Exercise instructions: In the records, find each line where "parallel" occurs, and copy it.

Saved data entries

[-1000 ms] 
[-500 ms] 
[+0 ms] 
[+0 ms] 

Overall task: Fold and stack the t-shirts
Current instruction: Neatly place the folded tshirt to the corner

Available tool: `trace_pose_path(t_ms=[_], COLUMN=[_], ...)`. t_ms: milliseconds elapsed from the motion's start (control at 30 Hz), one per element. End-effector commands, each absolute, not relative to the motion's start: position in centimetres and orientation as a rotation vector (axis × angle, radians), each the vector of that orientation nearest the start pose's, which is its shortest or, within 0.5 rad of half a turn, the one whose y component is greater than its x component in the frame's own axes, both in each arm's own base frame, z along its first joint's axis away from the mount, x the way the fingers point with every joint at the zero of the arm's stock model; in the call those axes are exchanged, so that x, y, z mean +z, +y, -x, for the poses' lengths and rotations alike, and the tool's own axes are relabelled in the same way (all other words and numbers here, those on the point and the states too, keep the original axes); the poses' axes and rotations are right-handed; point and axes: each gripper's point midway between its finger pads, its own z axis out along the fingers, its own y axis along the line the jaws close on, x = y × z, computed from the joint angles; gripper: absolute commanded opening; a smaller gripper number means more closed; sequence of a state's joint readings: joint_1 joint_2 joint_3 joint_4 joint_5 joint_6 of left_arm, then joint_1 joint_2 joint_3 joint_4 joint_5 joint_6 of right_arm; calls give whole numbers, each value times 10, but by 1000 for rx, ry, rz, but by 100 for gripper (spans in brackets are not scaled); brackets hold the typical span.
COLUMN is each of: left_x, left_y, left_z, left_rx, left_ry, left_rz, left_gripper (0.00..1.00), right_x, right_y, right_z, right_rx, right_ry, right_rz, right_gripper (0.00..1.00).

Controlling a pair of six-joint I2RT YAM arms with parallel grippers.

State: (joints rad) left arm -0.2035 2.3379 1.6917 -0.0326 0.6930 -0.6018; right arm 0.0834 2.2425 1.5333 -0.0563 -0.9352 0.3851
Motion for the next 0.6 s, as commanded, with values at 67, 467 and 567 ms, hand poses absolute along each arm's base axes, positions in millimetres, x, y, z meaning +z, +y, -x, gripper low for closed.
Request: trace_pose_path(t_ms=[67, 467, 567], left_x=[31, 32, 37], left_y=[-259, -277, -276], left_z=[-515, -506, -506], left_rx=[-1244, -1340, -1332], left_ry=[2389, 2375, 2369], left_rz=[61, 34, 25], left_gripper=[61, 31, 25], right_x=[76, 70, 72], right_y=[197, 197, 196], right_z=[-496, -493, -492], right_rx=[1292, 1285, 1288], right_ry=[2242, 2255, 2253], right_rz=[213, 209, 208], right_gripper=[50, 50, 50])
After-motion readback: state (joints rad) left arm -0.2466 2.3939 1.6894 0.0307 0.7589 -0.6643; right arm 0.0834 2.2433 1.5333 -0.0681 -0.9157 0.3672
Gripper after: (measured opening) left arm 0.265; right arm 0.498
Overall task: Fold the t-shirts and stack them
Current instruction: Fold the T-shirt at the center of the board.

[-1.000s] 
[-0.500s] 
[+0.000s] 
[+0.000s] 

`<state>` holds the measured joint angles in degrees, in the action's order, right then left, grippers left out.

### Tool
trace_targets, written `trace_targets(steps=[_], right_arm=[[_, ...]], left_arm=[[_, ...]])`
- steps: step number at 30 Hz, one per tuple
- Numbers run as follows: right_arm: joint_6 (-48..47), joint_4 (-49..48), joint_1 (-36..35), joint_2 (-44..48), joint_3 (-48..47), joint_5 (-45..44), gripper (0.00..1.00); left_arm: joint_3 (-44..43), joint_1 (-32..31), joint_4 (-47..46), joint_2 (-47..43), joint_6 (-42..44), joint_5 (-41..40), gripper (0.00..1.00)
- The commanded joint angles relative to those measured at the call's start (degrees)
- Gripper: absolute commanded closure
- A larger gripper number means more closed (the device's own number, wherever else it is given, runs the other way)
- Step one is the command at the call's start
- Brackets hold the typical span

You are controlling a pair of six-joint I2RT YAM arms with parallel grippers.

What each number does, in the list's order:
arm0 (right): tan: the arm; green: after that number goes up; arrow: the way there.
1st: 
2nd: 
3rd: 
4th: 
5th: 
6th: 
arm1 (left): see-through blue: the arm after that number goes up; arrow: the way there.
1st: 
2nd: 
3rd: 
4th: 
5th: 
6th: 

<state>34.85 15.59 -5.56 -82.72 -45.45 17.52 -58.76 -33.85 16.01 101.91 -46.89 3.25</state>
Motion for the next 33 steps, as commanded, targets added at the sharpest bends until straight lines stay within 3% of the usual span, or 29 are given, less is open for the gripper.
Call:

Output for this exercise:
Controlling a pair of six-joint I2RT YAM arms with parallel grippers.
You are controlling a pair of six-joint I2RT YAM arms with parallel grippers.

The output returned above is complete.